▸ **Required work**:
Wherever the string "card" appears in a line of the listing below, report that line.

━━━━━ Input data

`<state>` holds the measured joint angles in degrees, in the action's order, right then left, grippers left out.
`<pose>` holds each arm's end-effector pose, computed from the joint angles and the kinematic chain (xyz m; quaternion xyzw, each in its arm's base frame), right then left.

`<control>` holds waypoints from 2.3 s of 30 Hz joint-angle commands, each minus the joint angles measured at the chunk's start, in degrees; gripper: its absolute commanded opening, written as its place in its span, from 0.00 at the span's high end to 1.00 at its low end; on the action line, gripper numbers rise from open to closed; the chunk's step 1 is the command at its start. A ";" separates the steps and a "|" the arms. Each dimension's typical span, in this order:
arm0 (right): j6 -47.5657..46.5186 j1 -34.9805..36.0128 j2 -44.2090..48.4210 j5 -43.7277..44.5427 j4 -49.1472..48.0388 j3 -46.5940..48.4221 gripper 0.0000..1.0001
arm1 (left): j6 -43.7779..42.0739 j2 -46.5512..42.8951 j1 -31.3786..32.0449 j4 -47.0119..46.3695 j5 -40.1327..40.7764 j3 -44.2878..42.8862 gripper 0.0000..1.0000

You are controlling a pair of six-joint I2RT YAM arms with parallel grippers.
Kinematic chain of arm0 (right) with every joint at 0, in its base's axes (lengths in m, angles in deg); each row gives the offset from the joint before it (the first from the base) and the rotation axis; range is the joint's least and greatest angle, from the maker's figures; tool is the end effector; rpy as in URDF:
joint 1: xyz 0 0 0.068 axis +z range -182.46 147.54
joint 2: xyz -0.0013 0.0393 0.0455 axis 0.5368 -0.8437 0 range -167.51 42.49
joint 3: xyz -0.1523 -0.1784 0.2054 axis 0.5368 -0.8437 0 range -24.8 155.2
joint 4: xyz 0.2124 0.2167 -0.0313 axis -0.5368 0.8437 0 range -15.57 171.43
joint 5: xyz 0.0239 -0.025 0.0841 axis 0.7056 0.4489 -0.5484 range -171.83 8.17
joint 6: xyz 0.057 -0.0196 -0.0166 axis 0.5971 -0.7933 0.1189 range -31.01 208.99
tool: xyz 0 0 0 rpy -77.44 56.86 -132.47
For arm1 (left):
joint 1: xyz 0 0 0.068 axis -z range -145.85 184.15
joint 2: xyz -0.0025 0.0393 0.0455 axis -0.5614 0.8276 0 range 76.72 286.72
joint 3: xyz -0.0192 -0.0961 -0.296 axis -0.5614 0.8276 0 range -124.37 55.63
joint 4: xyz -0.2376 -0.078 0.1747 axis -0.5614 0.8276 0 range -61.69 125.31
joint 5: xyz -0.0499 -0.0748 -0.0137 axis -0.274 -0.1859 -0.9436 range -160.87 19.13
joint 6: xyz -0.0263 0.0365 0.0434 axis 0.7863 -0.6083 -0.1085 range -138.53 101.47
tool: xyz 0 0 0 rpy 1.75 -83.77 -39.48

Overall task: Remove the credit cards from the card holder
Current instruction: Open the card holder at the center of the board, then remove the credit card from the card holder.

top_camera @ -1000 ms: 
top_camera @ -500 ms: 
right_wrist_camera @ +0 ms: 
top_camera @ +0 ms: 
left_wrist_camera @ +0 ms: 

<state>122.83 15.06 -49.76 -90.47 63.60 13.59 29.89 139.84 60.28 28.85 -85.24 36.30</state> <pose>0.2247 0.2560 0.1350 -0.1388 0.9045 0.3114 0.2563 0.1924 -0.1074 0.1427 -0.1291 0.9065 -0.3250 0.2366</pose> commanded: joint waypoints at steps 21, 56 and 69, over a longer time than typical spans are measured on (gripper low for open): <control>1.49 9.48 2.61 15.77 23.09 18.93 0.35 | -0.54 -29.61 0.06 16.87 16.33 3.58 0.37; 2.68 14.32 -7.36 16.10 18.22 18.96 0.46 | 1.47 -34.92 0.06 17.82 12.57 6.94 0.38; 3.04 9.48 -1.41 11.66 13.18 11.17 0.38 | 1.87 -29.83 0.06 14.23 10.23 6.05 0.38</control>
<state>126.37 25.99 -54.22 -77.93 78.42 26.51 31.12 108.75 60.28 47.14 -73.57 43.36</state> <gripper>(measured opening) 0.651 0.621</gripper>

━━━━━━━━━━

▸ **Expected output**:
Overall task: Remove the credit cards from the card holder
Current instruction: Open the card holder at the center of the board, then remove the credit card from the card holder.

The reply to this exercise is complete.